## AIM OF THE TASK
Output the data below in full, character for character.
┄┄┄┄┄┄┄┄┄┄
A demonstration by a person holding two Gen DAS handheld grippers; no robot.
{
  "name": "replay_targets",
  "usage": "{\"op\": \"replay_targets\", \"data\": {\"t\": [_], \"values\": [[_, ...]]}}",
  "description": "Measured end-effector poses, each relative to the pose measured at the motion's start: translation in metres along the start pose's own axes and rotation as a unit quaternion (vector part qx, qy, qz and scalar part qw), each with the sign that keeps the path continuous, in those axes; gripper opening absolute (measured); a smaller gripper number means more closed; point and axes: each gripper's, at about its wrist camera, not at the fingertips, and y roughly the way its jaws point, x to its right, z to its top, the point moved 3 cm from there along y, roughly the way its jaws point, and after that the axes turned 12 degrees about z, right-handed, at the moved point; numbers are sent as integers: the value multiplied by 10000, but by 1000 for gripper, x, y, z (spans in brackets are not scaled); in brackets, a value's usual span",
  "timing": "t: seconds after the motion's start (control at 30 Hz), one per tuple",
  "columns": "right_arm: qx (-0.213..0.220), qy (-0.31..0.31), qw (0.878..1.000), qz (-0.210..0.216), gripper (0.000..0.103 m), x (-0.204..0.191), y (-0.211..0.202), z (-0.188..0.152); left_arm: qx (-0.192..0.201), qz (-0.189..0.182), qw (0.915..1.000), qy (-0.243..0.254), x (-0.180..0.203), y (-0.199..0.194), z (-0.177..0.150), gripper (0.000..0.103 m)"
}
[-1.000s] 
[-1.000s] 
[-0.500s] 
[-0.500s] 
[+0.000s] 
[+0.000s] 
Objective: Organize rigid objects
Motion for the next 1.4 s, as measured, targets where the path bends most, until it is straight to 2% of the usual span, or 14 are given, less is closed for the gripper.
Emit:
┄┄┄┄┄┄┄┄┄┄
## EXERCISE ANSWER
A demonstration by a person holding two Gen DAS handheld grippers; no robot.
{
  "name": "replay_targets",
  "usage": "{\"op\": \"replay_targets\", \"data\": {\"t\": [_], \"values\": [[_, ...]]}}",
  "description": "Measured end-effector poses, each relative to the pose measured at the motion's start: translation in metres along the start pose's own axes and rotation as a unit quaternion (vector part qx, qy, qz and scalar part qw), each with the sign that keeps the path continuous, in those axes; gripper opening absolute (measured); a smaller gripper number means more closed; point and axes: each gripper's, at about its wrist camera, not at the fingertips, and y roughly the way its jaws point, x to its right, z to its top, the point moved 3 cm from there along y, roughly the way its jaws point, and after that the axes turned 12 degrees about z, right-handed, at the moved point; numbers are sent as integers: the value multiplied by 10000, but by 1000 for gripper, x, y, z (spans in brackets are not scaled); in brackets, a value's usual span",
  "timing": "t: seconds after the motion's start (control at 30 Hz), one per tuple",
  "columns": "right_arm: qx (-0.213..0.220), qy (-0.31..0.31), qw (0.878..1.000), qz (-0.210..0.216), gripper (0.000..0.103 m), x (-0.204..0.191), y (-0.211..0.202), z (-0.188..0.152); left_arm: qx (-0.192..0.201), qz (-0.189..0.182), qw (0.915..1.000), qy (-0.243..0.254), x (-0.180..0.203), y (-0.199..0.194), z (-0.177..0.150), gripper (0.000..0.103 m)"
}
[-1.000s] 
[-1.000s] 
[-0.500s] 
[-0.500s] 
[+0.000s] 
[+0.000s] 
Objective: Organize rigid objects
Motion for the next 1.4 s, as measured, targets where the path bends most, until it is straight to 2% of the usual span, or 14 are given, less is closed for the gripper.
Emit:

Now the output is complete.